MockingBird: Fast Voice Cloning and Model Training, Text-to-Speech based on xtts v2 Implementation

Latest AI Resources8mos agoupdate AI Sharing Circle

2.2K 00

General Introduction

MockingBird is an open source project that aims to achieve fast speech cloning and text-to-speech through AI technology. Users only need to provide 5 seconds of voice samples to generate any voice content. The project supports a variety of Chinese datasets and runs well on Windows and Linux systems.MockingBird uses the PyTorch framework and provides easy-to-use tools and detailed installation guides for developers and researchers.

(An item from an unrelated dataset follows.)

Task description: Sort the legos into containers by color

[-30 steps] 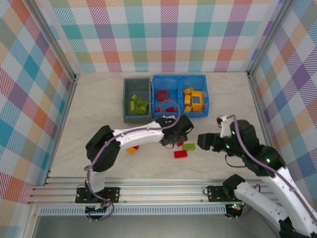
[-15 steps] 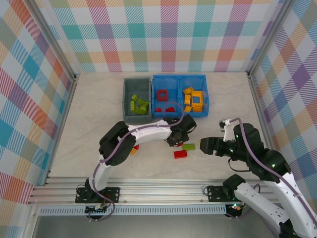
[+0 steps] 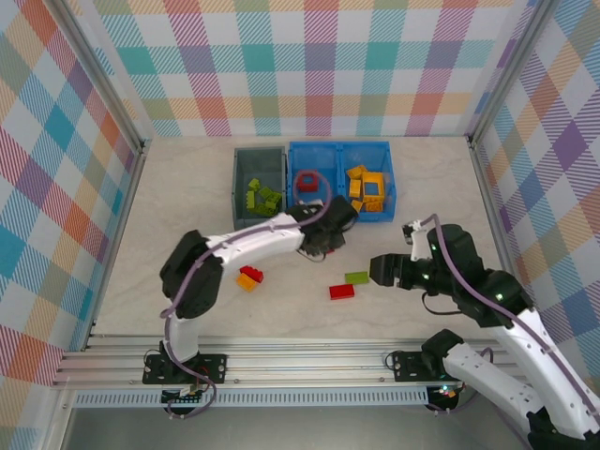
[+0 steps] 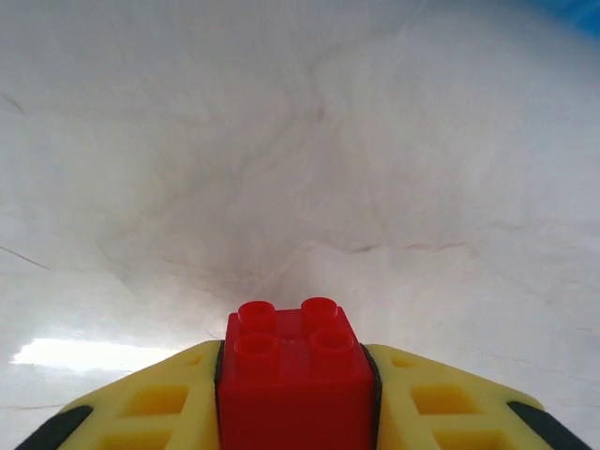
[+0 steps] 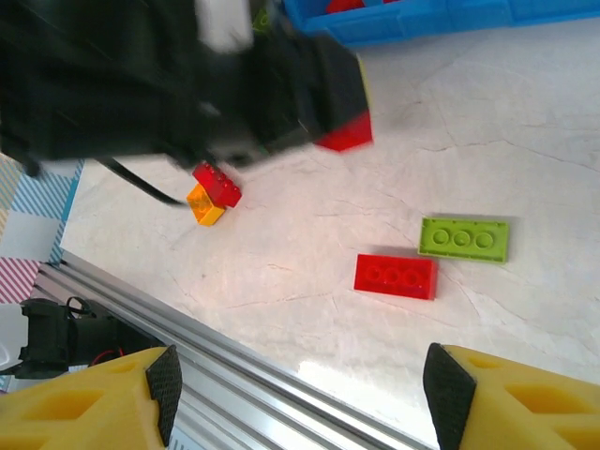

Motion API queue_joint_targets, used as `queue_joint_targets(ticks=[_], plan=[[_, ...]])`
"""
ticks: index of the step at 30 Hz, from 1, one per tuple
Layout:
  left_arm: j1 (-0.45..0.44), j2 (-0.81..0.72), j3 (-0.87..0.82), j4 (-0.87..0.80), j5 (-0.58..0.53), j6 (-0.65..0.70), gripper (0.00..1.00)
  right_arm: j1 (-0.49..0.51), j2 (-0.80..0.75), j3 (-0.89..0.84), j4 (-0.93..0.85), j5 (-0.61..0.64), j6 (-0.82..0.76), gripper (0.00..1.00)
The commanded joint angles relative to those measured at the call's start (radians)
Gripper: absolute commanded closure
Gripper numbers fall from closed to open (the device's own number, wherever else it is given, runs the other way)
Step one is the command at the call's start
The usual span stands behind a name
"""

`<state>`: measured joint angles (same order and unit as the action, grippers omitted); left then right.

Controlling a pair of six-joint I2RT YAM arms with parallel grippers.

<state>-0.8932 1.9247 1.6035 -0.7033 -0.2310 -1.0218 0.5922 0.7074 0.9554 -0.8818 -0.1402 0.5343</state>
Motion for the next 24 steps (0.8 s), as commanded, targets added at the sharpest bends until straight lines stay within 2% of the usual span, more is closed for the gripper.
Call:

MockingBird：快速克隆声音与模型训练，基于 xtts v2 实现的文本转语音

Function List

Speech Cloning: Generate arbitrary speech content from 5-second speech samples
Text-to-speech: Input text to generate corresponding speech
Multi-language support: Supports Mandarin and multiple Chinese datasets
Cross-platform operation: compatible with Windows and Linux systems
Real-time processing: provides real-time speech generation
Open source code: the code is open to facilitate secondary development and research

Using Help

Installation process

environmental preparation::
- Install Python 3.7 or later.
- Install PyTorch (version 1.9.0 recommended).
- Install ffmpeg.
Download Project::
- Open the MockingBird project address, click the green "Code" button and select "Download ZIP" to download the project file.
- Or use the git command to download it:git clone https://github.com/babysor/MockingBird.git
Installation of dependencies::
- Go to the project directory and run pip install -r requirements.txt Install the necessary Python packages.
- If desired, you can use conda to create a virtual environment and install dependencies:conda env create -n env_name -f env.yml, and then activate the environment:conda activate env_nameThe
phonetic transcription model

In order to reduce the size of the main file does not contain the sound to sound model, if you need to download separately, click to go toDownload model (3G)

Usage Process

Running the Toolbox::
- (of a computer) run demo_toolbox.pyto open the Toolbox screen.
- Select the speech sample file in the toolbox, enter the text content and click the Generate button to generate the corresponding speech file.
training model::
- If you need to train your own model, you can follow the training tutorial in the program.
- Download and prepare the training dataset, run train.py Start training.
- Chinese help file for training models
remote call::
- MockingBird provides a web server function that allows you to use the generated speech results by remote invocation.
- Configure and start the web server to be called using the API interface.

common problems

installation failure: Ensure that your version of Python meets the requirements and that you are aware of version compatibility when installing PyTorch.
voice quality: The quality of speech samples and the richness of the training dataset affect the effectiveness of the generated speech, and it is recommended to use high-quality speech samples and diverse datasets for training.